Großes Thema im Sommer 2011: die Kuh Yvonne. Foto: Andreas Gebert/dpa - Archivfoto

Auf nix ist mehr Verlass. Kein Sammy und kein Kuno, kein Bruno und keine Petra. Yvonne und Max sind weg, auch Ronny lässt nichts von sich hören. All das sind nicht nur irgendwelche Namen, die man längst wieder vergessen hat, es sind Tiere. Schicksale. Der Brillenkaiman und der hungrige Wels, der Problembär und der liebende Schwan. Sie alle beherrschten über Wochen die Nachrichten - nicht auf den Politikseiten der Zeitungen, sondern im "Vermischten", manchmal auf der Titelseite.
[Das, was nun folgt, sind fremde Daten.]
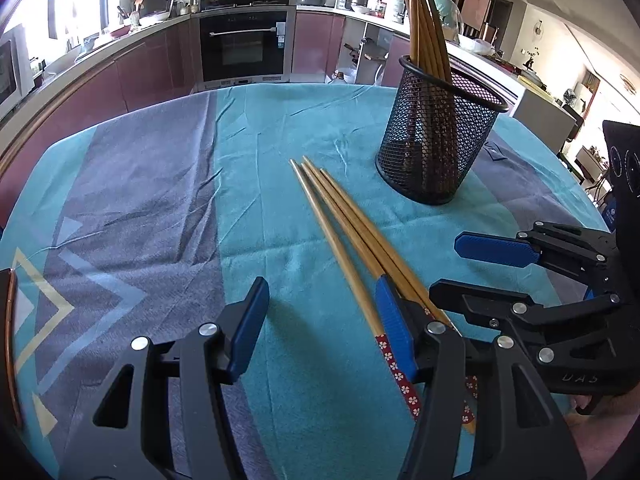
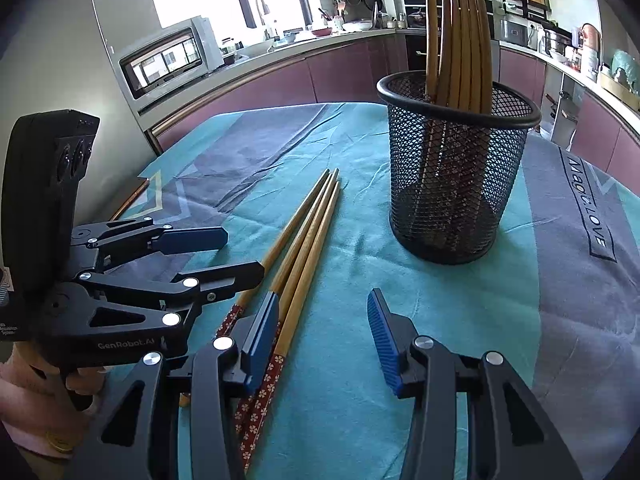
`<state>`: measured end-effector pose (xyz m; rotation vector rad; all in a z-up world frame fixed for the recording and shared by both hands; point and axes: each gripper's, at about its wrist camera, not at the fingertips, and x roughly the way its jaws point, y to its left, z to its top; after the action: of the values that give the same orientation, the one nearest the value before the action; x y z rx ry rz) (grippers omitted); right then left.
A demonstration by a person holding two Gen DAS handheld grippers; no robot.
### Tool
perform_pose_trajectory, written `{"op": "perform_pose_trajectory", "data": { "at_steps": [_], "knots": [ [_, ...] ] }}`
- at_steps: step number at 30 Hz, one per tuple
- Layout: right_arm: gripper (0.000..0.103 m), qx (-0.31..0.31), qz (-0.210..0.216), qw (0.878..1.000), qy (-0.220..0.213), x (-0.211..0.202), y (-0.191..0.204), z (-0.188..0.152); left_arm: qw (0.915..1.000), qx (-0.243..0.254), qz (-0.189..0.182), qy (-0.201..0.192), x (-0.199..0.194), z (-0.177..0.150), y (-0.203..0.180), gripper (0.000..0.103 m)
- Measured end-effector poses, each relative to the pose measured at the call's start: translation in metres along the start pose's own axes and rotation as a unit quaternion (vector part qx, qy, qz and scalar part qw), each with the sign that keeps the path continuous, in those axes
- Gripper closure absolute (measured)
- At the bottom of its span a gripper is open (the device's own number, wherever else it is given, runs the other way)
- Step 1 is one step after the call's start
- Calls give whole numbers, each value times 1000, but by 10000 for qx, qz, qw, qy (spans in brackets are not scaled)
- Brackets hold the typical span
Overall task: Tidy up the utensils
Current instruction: 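Move both grippers back down to the chopsticks on the cloth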
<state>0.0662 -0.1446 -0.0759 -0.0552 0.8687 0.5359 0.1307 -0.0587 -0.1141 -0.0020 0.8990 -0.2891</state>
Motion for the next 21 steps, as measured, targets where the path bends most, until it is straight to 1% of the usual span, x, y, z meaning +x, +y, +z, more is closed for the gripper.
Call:
{"op": "perform_pose_trajectory", "data": {
  "at_steps": [14,19,21],
  "knots": [
    [59,-40,-100,9999,101,5,-1,-2,9997,171,193,16,3,-5,-6,50],
    [60,-73,-112,9998,118,6,-1,-1,9993,271,245,32,4,-5,-10,56],
    [60,-95,-144,9998,115,6,0,-2,9993,277,249,36,5,-5,-9,61]
  ]
}}
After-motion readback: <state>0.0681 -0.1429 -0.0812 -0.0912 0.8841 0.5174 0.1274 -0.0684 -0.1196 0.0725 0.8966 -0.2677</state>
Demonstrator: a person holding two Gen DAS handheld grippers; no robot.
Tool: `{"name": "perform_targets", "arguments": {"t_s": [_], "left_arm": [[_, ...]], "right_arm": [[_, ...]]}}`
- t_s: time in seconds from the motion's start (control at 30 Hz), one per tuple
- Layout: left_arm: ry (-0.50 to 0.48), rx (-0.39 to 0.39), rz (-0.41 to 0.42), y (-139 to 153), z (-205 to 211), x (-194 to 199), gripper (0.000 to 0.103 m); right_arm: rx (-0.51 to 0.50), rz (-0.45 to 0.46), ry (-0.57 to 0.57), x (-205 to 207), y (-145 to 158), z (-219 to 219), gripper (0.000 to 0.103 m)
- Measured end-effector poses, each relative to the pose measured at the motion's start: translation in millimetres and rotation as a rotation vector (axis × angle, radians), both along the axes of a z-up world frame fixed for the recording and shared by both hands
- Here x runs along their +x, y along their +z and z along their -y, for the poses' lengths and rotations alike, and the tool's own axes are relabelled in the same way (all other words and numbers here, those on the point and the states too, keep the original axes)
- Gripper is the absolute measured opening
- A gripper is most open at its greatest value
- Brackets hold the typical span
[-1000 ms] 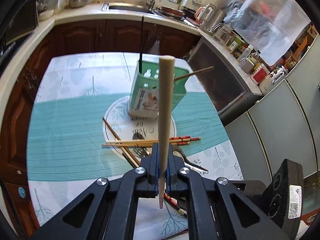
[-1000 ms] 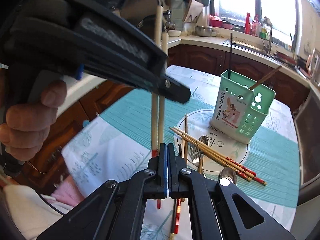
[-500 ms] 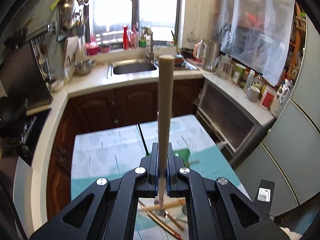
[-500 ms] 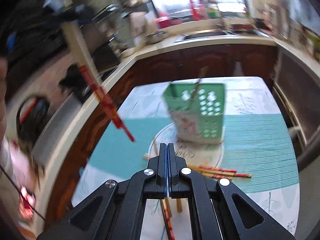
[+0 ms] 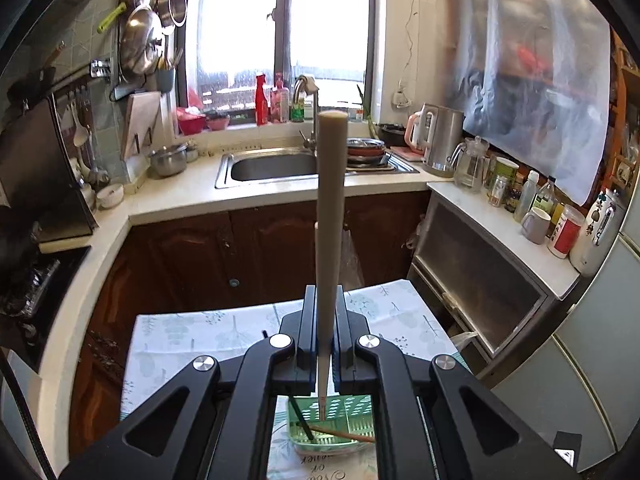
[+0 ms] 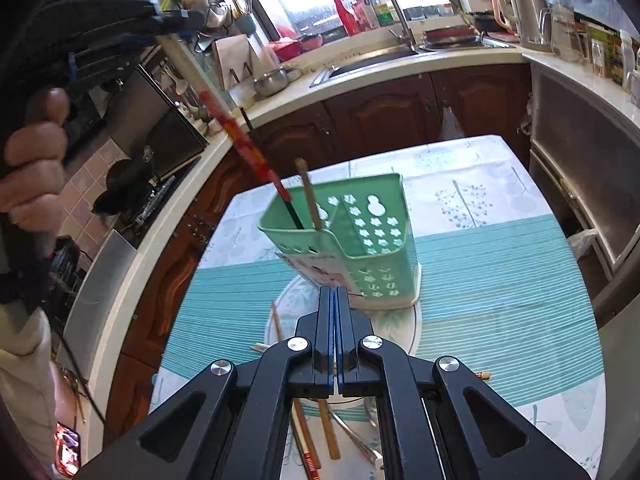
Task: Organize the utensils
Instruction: 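Carry the red-striped chopsticks with the left gripper and release them into the holder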
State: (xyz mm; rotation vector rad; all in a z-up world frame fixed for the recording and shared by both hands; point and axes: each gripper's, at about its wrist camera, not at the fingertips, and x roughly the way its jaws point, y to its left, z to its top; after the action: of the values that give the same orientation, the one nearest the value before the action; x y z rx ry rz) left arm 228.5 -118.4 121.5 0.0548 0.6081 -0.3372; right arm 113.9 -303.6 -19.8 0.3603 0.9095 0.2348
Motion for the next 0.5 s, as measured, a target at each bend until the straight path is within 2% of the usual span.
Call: {"name": "perform_targets", "arguments": {"t_s": [0.2,0.33,0.37,0.4,0.47,0.5], "left_arm": [[-0.021,0.021,-0.03,-62,4,14,0.003],[-0.022,0.055,-0.088,-97,4,21,0.006],[-0.026,0.065,-0.108,-102,4,22,0.017],[-0.029,0.073,-0.132,-107,3,23,0.035],[-0.026,0.069,-0.142,-110,2,20,0.048],[-0.026,0.063,-0.139,-109,0,18,0.049]], "right_arm": [[0.009,-0.036,-0.009,10,-32,0,0.0],[0.002,-0.054,-0.001,17,-45,0,0.001],[0.002,-0.058,0.003,19,-47,-2,0.002],[0.002,-0.062,0.006,20,-50,-3,0.002],[0.001,-0.064,0.006,22,-53,-4,0.003],[-0.001,-0.065,0.007,23,-55,-5,0.003]]}}
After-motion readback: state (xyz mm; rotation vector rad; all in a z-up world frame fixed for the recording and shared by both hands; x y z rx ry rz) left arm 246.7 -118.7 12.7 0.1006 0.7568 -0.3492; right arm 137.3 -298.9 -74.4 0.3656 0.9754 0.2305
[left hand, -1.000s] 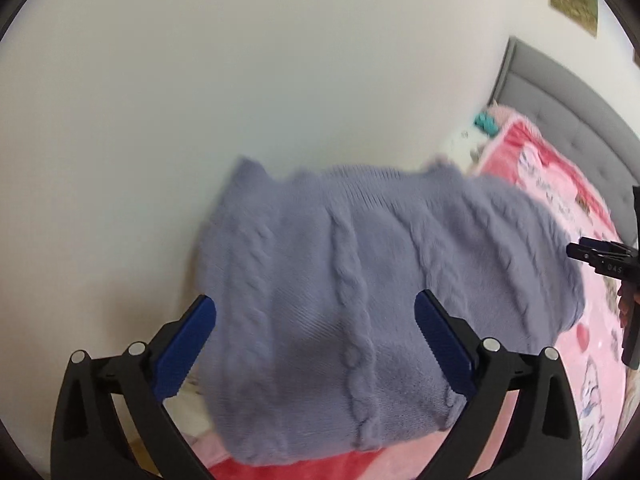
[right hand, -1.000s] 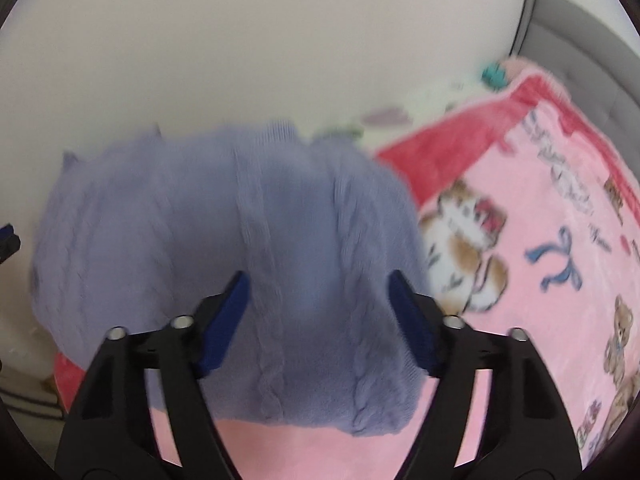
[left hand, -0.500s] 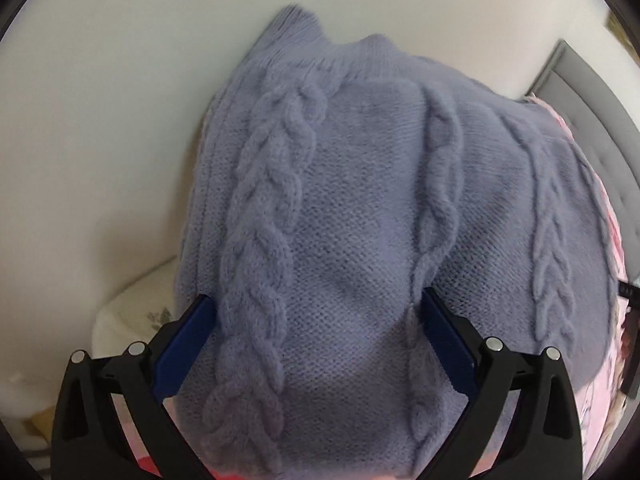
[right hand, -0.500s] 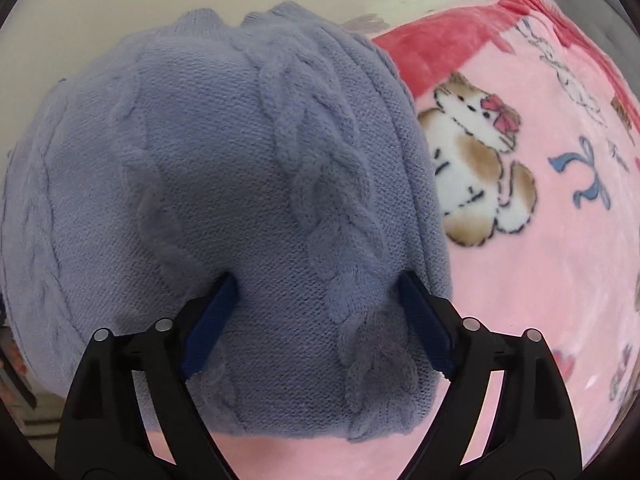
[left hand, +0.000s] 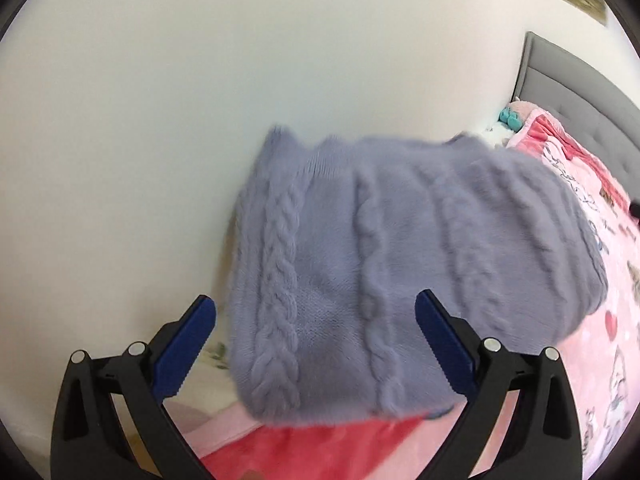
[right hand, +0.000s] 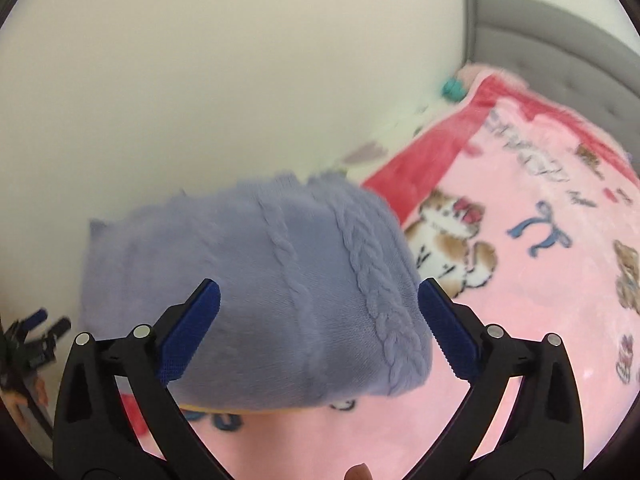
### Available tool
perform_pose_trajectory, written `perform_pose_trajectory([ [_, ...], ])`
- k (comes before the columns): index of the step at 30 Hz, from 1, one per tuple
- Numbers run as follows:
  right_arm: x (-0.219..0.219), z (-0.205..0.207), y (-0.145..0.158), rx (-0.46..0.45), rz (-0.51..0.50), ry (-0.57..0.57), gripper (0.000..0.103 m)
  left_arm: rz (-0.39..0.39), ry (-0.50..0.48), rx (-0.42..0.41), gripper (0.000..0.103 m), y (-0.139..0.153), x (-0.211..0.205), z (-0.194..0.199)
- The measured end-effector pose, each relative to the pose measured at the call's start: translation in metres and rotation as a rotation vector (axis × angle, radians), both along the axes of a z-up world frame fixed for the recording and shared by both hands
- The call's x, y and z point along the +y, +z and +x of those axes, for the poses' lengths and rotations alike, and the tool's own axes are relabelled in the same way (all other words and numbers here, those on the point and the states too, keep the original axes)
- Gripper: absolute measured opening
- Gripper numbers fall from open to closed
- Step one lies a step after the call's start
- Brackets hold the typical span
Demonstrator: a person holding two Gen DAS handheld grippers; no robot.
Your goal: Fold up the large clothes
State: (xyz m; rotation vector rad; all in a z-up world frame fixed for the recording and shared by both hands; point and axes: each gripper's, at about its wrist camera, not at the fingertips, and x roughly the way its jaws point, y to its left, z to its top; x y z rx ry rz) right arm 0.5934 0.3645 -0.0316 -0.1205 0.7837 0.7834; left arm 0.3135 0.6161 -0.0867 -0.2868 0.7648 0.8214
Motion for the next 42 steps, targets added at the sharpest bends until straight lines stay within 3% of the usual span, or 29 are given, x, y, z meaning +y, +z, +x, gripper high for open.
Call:
perform_pose_trajectory([
  [6,-0.051,-0.056,0.052,-0.037,0.077,-0.187,0.095,0.152,-0.021,-0.041,0.098,0.083,-0.073,-0.014],
  [9,-0.081,-0.089,0.085,-0.149,0.147,-0.239,0.095,0.207,-0.004,-0.059,0.098,0.126,-0.107,-0.03],
  [11,-0.097,-0.11,0.109,-0.237,0.172,-0.234,0.095,0.207,-0.01,-0.071,0.098,0.145,-0.124,-0.032],
  [13,-0.111,-0.131,0.133,-0.319,0.132,-0.235,0.095,0.169,-0.037,-0.076,0.098,0.166,-0.146,-0.039],
  [15,-0.121,-0.143,0.149,-0.321,0.09,-0.195,0.095,0.14,-0.056,-0.072,0.098,0.183,-0.166,-0.046],
  [20,-0.136,-0.156,0.164,-0.179,0.056,-0.021,0.095,0.117,-0.024,-0.08,0.098,0.199,-0.202,-0.062],
  [24,-0.135,-0.158,0.161,-0.141,0.029,0.038,0.095,0.056,-0.041,-0.061,0.098,0.2,-0.213,-0.06],
  [29,-0.132,-0.159,0.156,-0.086,0.007,0.075,0.095,0.106,-0.022,-0.043,0.098,0.206,-0.226,-0.064],
  [34,-0.126,-0.163,0.152,-0.109,-0.025,0.097,0.095,0.107,-0.02,-0.062,0.098,0.209,-0.226,-0.061],
  [42,-0.101,-0.154,0.141,-0.124,-0.066,0.113,0.095,0.035,-0.019,-0.067,0.098,0.195,-0.198,-0.038],
])
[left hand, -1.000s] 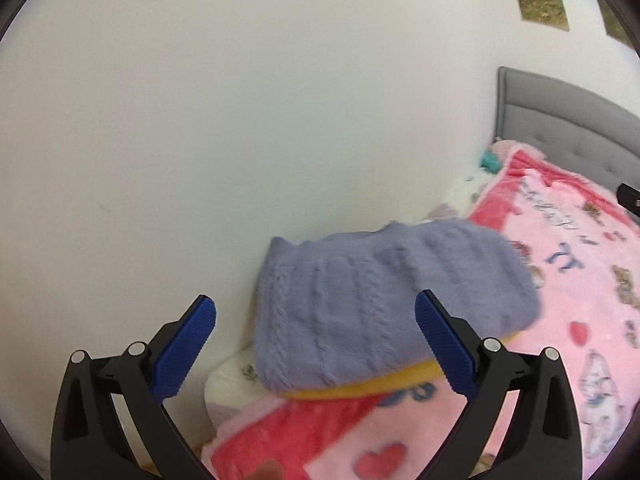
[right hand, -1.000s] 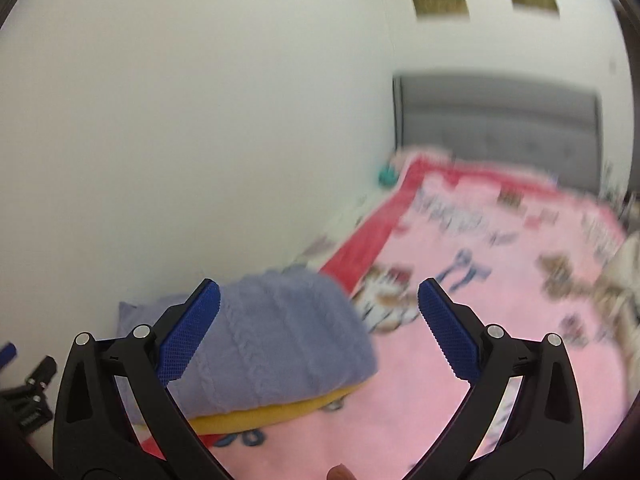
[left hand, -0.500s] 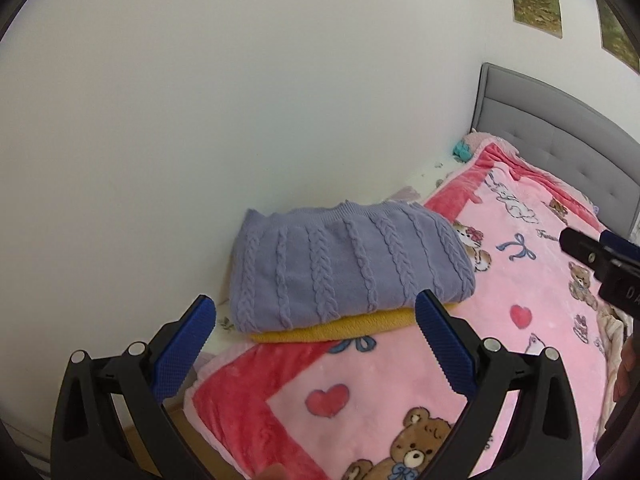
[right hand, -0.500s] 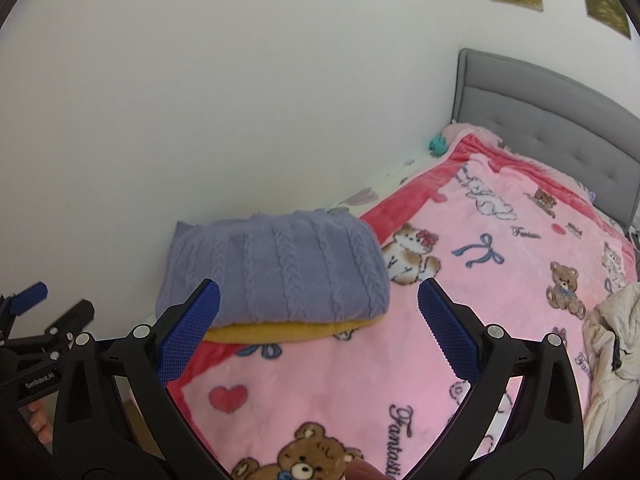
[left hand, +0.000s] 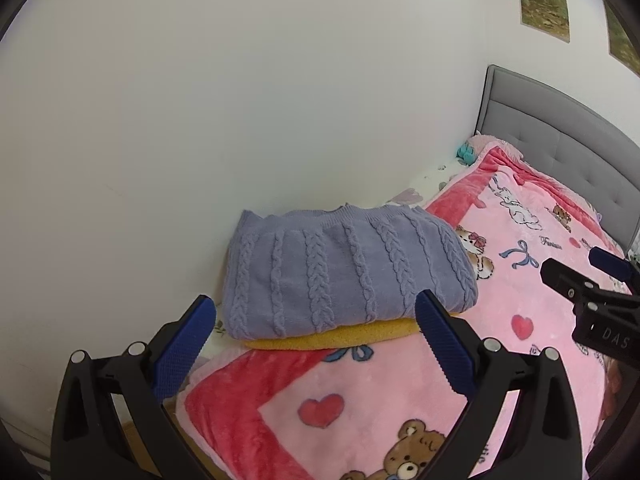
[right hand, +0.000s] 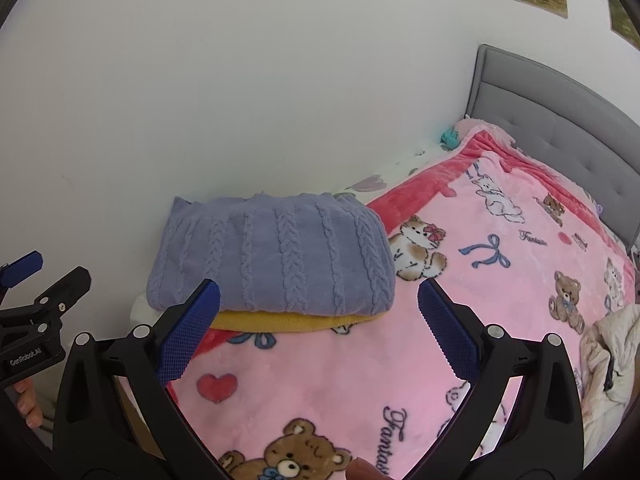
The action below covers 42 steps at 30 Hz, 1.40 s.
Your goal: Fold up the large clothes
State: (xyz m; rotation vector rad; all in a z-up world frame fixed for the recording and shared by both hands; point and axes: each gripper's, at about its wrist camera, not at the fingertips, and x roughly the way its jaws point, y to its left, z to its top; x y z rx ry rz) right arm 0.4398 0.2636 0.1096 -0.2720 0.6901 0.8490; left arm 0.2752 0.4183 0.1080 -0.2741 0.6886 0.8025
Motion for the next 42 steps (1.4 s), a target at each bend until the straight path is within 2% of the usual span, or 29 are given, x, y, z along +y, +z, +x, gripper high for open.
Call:
perform_pose_trajectory([
  [18,0.055,0.027,-0.006,-0.005,-0.031,0.002,0.095,-0.036,-0.017,-0.013,0.098,-0.011,0.046,0.042],
  [42,0.058,0.028,-0.007,0.005,-0.023,-0.003,0.095,-0.031,-0.002,0.003,0.098,-0.011,0.048,0.043],
])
Es war Sommer, das muss man dazusagen. Diese berühmten Tiere sind Saisonarbeiter, die man mit dem ersten Herbststurm wieder vergisst. Manche freilich bekommen später sogar einen Nachruf. So erging es dem "Killerwels Kuno", der im Jahr 2001 mit seinem riesigen Maul einen Dackelwelpen verschlungen haben soll. Zwei Jahre später wurde sein Ende vermeldet, als der eineinhalb Meter große und 35 Kilo schwere Fisch unglamourös an der Oberfläche eines Sees in Mönchengladbach trieb.